__EXERCISE INSTRUCTIONS__. Write out exactly the line containing "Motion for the" and all lines that come after it in the listing below, through the very last one.

__PROVIDED MATERIAL__.
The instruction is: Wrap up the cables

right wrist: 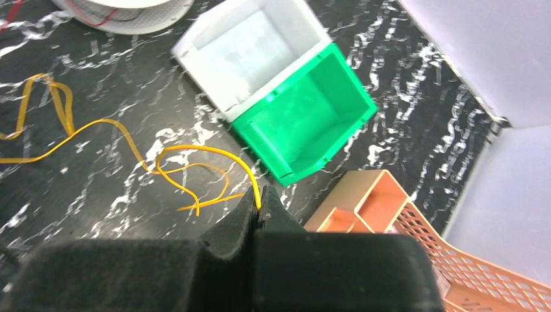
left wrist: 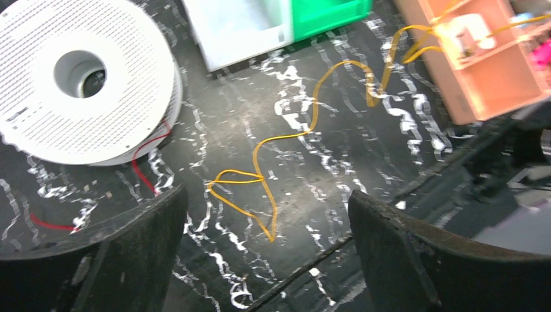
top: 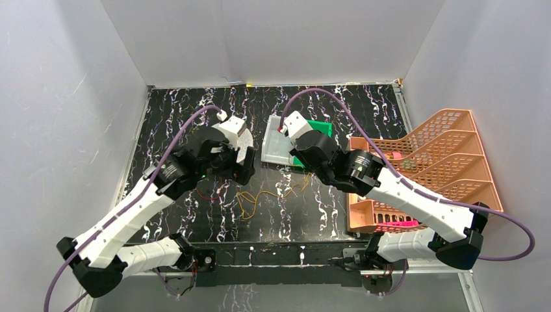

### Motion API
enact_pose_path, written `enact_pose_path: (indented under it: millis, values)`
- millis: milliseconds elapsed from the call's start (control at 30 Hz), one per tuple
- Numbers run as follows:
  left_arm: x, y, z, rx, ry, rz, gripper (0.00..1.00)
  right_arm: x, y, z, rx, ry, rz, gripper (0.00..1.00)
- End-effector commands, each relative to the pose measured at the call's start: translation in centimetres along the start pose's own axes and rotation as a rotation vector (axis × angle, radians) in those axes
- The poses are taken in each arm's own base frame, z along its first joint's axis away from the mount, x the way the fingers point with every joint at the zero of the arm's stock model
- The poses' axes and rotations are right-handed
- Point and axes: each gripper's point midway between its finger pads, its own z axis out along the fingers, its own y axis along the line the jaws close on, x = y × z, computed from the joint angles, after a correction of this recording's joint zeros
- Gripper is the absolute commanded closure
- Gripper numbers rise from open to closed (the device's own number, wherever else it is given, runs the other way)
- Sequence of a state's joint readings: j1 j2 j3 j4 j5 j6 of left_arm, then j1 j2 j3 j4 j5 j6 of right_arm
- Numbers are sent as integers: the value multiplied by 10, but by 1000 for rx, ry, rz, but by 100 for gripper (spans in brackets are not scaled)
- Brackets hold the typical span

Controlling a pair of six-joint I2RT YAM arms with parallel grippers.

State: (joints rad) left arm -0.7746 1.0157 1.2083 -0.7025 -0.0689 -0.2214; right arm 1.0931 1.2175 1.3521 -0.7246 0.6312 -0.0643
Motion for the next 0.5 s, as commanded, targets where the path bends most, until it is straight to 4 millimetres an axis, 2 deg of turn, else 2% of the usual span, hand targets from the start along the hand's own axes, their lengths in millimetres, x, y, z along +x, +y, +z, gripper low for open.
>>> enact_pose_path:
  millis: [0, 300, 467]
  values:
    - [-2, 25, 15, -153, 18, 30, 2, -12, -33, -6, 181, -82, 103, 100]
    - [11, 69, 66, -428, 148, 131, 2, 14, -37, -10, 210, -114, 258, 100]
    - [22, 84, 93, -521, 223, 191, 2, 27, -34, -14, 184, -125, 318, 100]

__WRITTEN ANSWER__.
Motion for the next 0.5 s, as commanded, targets where the path bends most, until it is straight to 4 millimetres an axis, 2 deg of turn, else 2% of the usual span, hand targets from the start along the hand's own axes, their lengths in millimetres, x, y, z along +x, +y, +z, gripper low for open.
>>> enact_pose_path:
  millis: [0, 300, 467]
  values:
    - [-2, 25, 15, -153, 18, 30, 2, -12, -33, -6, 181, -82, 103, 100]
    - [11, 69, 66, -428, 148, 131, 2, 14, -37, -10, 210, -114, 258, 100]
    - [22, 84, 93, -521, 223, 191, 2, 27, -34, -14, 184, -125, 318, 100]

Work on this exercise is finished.